Using the data below, return every line that holds the word "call".
*** Provided data ***
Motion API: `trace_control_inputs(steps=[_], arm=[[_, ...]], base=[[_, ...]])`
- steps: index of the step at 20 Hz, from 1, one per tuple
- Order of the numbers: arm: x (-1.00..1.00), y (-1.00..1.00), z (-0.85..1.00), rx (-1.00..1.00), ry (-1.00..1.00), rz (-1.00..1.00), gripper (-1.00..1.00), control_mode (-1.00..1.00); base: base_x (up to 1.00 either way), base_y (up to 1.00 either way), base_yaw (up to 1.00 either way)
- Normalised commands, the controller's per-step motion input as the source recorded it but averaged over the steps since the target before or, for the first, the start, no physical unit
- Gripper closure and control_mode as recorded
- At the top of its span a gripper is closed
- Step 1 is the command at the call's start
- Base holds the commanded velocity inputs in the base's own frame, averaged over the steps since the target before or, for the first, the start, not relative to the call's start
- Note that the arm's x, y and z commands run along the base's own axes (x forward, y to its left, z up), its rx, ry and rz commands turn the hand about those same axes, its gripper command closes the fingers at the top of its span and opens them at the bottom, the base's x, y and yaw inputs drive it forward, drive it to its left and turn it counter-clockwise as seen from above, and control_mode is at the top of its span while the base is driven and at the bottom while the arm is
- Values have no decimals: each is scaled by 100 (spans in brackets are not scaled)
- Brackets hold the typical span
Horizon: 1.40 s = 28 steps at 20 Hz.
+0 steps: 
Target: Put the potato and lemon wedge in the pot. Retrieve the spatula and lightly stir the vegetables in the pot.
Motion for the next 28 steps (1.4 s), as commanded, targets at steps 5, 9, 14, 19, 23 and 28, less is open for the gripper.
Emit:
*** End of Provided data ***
* Answer for this exercise
- Step 1 is the command at the call's start
- Base holds the commanded velocity inputs in the base's own frame, averaged over the steps since the target before or, for the first, the start, not relative to the call's start

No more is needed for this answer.